Her shock and disdain are traumatic for Ahmed, who, after this discovery, is
estranged from her mother for several months. Her mother's preoccupation with
traditional moral values and the appearance of propriety gets in the way of her
offering her daughter the support that she needs after such a traumatic event.
Despite Ahmed's conflict with her mother, she still reveres her for the
influences she's brought to her life. Through her mother and grandmother, Ahmed
is granted entry into a community of women, where she absorbs Islam's rich and
humane oral tradition. Ahmed recognizes the challenges that face her mother's
generation: while they are the keepers and transmitters of these deep religious
ethics, they possess little consciousness of how their culture takes away their
voices. Ahmed also knows that the class who will change the status of women in
Egypt is the middle class, not her mother's class, where education and upward
mobility are not chief concerns.
Ahmed's Father
Through her father, Ahmed is able to witness the costs of the shifting
political fortunes of Egypt. As the Chairman of the Hydro-Electric Power
Corporation, Ahmed's father opposes Prime Minister Nasser's plan to build the
Aswan High Dam on ecological grounds. The Dam is a highly important project for
the Nasser regime: it will establish Egypt's ability to take on grand
modernization projects, and its construction involves further establishing
Egypt's independence from France and England. Nothing sways Ahmed's father from
him idealistic position, and he goes on to publish books in the 1950s condemning
the plan, which are confiscated by the government. Ahmed views her father as so
invested in his scientific ideals that he is unable to see the political
consequences of his actions. The stubborn stance he takes will haunt him for the
rest of his life, as the government meddles in his financial and personal
affairs and harasses his family.
Ahmed's father is the source of much of Ahmed's conflict regarding the
multiple cultures that surround her.
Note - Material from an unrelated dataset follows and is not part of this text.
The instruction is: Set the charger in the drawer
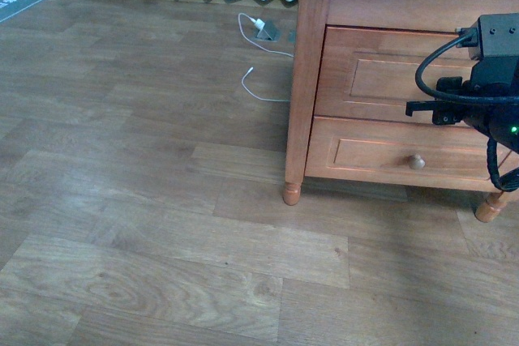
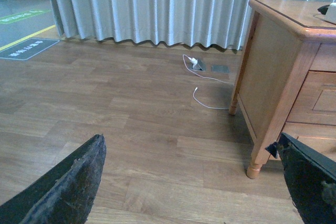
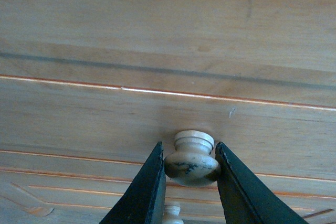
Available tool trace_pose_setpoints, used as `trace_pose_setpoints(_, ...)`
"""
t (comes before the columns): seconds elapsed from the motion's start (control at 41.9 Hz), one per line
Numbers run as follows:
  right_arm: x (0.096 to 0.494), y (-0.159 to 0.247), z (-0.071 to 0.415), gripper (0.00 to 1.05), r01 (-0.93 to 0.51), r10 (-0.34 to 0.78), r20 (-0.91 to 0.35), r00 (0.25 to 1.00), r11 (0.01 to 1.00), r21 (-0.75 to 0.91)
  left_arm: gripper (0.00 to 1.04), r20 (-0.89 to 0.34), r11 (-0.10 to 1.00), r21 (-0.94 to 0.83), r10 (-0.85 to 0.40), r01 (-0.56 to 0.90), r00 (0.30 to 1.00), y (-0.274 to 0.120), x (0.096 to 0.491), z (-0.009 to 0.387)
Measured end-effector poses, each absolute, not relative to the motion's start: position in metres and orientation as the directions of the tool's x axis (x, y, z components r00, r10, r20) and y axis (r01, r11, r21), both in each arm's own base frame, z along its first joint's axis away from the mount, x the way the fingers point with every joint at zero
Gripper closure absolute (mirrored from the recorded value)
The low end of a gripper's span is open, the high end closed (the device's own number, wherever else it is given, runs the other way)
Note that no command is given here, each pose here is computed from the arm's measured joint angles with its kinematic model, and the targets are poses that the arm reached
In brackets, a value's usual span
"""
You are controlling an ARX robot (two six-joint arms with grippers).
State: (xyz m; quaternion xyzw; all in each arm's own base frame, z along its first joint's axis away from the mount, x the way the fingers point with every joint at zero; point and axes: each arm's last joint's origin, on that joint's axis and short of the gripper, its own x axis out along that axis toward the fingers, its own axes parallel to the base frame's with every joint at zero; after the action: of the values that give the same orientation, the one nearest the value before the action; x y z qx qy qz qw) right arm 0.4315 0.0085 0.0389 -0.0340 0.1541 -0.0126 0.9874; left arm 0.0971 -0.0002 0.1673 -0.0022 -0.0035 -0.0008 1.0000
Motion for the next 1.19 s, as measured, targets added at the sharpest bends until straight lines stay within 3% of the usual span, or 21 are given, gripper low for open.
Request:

He does not send his children to an Islamic
school to study the Quran, in part because of his traumatic experience there as
a child, being beaten by stern teachers for small infractions. A native
Egyptian, Ahmed's father earns part of his status in society by marrying a
member of the Turkish upper-classesTurks were the ruling class of the Ottoman
Empire and thus enjoyed high standing in Egyptian society. Nonetheless, Ahmed's
father constantly hits boundaries in his professional life. When he is a
student, for instance, British authorities, fearing the expansion of the
educated, skilled classes in Egypt, demand he switch majors from engineering to
geography in order to receive a scholarship. Despite his setbacks, Ahmed's
father never loses his reverence for British culture and ideas, an attitude that
Ahmed chalks up to colonial consciousness, or an atmosphere in which the
colonized begin to internalize the ideology that oppresses them.